**PROBLEM:** The answer should consist of each line from the data below that includes "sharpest".

**PROVIDED RECORDS:**
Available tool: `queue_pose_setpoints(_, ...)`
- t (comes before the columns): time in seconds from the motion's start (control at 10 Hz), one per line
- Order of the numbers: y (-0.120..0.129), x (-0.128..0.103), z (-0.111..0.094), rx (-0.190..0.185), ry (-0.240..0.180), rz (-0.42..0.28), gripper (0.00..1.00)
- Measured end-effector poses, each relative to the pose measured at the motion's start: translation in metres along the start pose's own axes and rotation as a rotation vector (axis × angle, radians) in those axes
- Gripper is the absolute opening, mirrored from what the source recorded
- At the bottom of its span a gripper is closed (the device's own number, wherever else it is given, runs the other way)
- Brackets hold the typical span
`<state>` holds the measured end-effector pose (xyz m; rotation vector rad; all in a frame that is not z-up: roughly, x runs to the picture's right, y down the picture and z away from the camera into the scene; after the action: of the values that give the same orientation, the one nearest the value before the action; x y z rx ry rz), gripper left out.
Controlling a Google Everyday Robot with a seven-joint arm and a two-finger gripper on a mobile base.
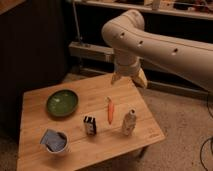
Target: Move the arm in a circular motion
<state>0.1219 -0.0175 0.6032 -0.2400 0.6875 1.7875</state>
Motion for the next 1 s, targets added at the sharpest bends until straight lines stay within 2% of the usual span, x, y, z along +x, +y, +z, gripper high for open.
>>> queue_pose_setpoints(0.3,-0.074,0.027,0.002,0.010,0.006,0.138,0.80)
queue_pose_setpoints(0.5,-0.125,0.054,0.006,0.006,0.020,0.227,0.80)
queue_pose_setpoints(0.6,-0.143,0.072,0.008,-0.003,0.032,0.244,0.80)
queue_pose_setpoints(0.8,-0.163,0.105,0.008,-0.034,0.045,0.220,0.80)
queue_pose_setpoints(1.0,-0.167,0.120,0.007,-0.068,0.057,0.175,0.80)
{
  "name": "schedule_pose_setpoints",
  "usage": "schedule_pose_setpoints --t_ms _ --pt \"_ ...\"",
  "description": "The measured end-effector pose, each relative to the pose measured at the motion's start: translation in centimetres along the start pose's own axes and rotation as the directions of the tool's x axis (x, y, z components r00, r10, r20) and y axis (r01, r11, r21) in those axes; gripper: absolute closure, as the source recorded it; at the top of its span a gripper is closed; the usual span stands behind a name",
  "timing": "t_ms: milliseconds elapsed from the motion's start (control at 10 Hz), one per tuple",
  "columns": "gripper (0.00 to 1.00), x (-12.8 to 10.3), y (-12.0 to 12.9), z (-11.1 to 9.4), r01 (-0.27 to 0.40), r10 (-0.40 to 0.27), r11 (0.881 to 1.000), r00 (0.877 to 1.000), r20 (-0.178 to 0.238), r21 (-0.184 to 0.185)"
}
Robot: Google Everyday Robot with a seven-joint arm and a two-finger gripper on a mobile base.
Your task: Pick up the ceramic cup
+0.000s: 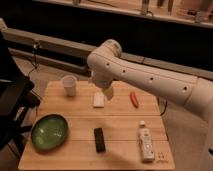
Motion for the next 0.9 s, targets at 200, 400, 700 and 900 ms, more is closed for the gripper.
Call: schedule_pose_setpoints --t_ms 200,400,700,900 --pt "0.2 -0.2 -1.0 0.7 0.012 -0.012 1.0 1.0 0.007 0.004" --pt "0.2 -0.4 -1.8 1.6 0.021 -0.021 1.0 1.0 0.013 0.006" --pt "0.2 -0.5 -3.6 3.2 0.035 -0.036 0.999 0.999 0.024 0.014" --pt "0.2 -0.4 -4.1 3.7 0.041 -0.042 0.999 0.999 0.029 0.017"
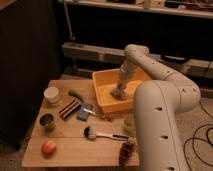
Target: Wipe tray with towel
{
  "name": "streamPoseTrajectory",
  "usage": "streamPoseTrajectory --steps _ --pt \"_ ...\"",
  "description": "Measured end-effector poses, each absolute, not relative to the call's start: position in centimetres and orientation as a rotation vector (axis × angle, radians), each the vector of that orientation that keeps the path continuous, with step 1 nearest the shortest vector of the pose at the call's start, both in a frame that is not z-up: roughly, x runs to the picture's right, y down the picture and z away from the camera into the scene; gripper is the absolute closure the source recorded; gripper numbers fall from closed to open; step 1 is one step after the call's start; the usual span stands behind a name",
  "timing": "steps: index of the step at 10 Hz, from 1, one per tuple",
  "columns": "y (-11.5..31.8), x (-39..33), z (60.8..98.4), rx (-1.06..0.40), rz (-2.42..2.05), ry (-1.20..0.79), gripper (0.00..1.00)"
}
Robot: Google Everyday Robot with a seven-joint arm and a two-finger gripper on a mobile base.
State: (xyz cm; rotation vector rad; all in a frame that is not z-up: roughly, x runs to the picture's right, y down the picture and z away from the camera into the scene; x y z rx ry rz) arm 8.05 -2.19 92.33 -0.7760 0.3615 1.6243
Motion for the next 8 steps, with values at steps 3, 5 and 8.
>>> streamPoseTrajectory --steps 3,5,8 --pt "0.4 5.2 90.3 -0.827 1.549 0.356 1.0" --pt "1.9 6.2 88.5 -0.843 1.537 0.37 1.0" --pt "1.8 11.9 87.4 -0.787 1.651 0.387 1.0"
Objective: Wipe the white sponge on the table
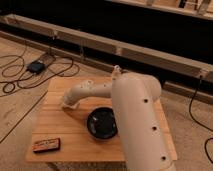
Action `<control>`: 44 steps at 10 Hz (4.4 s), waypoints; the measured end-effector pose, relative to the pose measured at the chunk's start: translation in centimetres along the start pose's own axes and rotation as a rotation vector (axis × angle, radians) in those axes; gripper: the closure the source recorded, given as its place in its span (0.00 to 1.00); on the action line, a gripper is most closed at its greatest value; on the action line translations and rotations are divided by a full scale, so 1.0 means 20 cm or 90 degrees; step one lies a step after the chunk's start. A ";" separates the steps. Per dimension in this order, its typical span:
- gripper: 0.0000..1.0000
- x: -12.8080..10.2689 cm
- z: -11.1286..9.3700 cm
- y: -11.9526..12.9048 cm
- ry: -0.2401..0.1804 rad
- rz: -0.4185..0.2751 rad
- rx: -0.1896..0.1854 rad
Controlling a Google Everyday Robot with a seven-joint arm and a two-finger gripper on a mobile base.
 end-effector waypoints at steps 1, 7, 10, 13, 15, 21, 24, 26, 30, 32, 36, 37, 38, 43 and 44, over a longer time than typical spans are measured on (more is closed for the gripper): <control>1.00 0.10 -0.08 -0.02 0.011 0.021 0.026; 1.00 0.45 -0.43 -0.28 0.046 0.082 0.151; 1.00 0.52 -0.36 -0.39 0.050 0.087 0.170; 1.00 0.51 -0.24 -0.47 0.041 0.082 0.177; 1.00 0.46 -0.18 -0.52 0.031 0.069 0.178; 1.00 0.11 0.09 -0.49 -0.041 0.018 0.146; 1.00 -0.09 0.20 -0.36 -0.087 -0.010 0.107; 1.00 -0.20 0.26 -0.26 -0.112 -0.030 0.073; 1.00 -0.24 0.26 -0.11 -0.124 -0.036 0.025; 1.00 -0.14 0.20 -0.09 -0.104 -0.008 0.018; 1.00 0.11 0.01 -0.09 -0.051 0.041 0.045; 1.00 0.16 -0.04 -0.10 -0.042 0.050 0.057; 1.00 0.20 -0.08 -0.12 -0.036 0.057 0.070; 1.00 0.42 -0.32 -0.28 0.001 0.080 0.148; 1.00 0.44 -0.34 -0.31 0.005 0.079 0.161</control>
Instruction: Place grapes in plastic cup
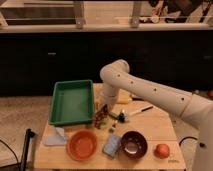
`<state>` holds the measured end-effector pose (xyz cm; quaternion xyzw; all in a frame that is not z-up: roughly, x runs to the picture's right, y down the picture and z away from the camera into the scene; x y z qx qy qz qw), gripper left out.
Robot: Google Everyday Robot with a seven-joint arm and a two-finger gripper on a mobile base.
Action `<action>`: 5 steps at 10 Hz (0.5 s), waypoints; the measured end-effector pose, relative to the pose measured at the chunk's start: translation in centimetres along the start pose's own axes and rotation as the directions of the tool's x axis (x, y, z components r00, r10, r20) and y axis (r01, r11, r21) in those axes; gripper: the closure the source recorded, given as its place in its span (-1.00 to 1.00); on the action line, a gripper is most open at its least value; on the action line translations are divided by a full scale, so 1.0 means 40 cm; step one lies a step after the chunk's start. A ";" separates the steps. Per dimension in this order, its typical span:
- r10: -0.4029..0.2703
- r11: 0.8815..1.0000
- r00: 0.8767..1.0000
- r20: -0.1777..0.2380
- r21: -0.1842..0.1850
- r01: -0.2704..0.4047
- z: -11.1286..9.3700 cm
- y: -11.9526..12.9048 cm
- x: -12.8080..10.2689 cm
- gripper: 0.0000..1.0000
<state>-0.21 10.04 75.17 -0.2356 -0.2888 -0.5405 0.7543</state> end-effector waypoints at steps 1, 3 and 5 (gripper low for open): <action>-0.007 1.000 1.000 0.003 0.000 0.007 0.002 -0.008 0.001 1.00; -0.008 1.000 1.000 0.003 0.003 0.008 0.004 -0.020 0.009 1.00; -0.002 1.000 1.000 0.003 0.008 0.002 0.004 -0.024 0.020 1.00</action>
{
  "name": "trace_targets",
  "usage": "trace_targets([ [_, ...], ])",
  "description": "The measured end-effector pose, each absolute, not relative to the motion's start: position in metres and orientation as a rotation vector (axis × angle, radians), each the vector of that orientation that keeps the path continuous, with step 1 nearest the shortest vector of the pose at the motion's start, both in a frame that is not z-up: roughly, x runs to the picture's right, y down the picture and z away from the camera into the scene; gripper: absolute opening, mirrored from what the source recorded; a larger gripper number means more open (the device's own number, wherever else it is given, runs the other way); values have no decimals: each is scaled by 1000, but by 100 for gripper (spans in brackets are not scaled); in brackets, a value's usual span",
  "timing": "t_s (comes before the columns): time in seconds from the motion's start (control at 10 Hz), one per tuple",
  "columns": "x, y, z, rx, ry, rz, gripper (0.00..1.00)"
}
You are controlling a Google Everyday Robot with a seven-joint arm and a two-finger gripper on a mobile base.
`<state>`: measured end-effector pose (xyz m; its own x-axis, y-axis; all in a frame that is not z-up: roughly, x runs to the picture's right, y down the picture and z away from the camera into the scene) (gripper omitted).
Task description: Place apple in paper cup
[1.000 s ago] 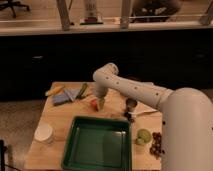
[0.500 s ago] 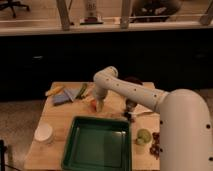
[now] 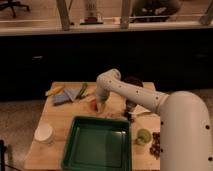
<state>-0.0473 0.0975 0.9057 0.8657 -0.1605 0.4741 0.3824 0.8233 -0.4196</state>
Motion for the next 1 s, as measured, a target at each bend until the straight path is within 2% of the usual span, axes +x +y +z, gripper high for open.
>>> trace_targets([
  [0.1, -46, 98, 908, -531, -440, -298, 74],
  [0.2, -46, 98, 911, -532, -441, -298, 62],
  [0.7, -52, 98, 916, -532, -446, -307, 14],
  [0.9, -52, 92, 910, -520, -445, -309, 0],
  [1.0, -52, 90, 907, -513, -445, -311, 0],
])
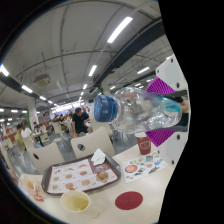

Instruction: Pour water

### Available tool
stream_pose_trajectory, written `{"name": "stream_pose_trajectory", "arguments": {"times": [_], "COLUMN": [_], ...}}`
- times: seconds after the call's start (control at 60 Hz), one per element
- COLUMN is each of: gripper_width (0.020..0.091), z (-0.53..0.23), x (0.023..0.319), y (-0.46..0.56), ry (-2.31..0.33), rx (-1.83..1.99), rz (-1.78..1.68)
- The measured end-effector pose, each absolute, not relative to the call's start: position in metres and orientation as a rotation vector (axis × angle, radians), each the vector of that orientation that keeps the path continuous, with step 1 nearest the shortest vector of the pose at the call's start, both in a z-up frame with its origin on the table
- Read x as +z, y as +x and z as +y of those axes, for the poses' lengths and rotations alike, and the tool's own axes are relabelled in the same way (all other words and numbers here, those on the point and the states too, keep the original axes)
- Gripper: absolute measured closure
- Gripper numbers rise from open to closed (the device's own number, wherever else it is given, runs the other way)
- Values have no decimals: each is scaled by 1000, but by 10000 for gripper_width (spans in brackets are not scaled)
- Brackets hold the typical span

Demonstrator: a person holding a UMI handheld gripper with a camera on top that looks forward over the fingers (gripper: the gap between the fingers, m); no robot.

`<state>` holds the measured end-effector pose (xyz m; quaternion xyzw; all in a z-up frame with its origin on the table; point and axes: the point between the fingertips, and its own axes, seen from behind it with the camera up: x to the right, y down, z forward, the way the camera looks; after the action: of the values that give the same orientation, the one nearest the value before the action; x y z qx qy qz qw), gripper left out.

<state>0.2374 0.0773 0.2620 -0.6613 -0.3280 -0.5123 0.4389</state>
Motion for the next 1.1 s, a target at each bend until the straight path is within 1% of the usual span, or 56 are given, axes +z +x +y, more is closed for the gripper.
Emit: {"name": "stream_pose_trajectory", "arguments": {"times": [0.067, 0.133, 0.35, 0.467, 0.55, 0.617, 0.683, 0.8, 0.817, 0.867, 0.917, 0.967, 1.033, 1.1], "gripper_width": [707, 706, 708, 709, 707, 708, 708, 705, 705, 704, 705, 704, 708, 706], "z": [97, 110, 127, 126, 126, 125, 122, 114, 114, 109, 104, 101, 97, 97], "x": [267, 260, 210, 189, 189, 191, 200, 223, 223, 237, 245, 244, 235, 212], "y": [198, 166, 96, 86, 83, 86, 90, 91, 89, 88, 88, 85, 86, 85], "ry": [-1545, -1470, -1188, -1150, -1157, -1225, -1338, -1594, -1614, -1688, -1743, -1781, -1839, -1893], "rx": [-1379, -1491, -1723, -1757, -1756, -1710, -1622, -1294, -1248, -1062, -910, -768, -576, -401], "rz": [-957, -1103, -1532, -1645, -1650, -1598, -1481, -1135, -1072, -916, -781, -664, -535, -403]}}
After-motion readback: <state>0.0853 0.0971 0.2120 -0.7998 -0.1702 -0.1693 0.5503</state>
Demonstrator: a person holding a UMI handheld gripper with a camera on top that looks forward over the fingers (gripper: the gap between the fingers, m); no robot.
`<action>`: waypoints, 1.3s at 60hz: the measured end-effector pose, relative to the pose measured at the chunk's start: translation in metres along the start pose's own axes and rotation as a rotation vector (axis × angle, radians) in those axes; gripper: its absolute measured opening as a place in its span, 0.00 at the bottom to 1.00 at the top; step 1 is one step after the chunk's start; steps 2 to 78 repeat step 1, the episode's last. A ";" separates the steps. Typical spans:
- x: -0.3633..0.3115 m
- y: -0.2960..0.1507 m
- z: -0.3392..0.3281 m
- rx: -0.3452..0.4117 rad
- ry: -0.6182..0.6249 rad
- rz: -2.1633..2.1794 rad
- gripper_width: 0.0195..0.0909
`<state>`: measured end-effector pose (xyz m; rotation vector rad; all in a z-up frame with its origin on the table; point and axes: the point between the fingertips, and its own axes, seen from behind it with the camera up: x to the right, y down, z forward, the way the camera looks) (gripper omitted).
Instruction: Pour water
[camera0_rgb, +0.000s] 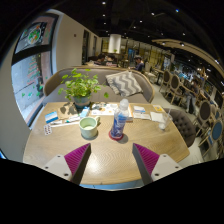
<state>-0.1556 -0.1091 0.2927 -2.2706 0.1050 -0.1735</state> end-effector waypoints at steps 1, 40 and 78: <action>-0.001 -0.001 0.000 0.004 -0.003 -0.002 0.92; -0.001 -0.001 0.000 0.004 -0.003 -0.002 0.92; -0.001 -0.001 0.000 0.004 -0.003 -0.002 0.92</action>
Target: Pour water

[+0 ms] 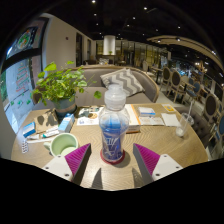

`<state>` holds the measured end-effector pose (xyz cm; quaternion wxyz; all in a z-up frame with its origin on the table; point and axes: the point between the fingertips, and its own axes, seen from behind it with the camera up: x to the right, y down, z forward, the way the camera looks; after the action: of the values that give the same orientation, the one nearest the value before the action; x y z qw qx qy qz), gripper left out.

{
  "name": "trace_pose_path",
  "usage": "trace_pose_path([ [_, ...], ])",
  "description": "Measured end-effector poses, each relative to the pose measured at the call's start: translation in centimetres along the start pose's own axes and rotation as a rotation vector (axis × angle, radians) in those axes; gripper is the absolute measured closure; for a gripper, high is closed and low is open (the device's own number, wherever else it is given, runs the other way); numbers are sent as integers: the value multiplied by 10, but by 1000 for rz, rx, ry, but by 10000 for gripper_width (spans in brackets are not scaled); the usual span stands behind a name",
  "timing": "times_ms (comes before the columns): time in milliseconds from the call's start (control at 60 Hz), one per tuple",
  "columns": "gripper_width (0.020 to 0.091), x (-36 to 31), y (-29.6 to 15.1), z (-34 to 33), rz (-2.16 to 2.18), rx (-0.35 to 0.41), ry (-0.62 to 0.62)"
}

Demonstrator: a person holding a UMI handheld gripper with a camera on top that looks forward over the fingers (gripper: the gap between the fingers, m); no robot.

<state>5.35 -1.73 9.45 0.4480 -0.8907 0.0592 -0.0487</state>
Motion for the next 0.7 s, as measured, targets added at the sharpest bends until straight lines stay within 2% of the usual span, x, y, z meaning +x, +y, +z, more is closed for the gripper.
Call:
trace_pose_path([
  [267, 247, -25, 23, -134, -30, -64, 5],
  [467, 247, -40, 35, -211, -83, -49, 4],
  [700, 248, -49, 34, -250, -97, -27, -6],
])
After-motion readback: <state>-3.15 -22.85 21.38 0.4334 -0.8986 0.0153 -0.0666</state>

**SOLUTION TO THIS PROBLEM:**
Motion for the next 1 s, targets added at the sharpest bends until straight lines stay within 2% of the usual span, x, y, z along +x, +y, +z, gripper high for open.
Motion for the next 0.7 s, as measured, targets added at the sharpest bends until straight lines stay within 2% of the usual span, x, y, z meaning +x, +y, +z, more is closed for the gripper.

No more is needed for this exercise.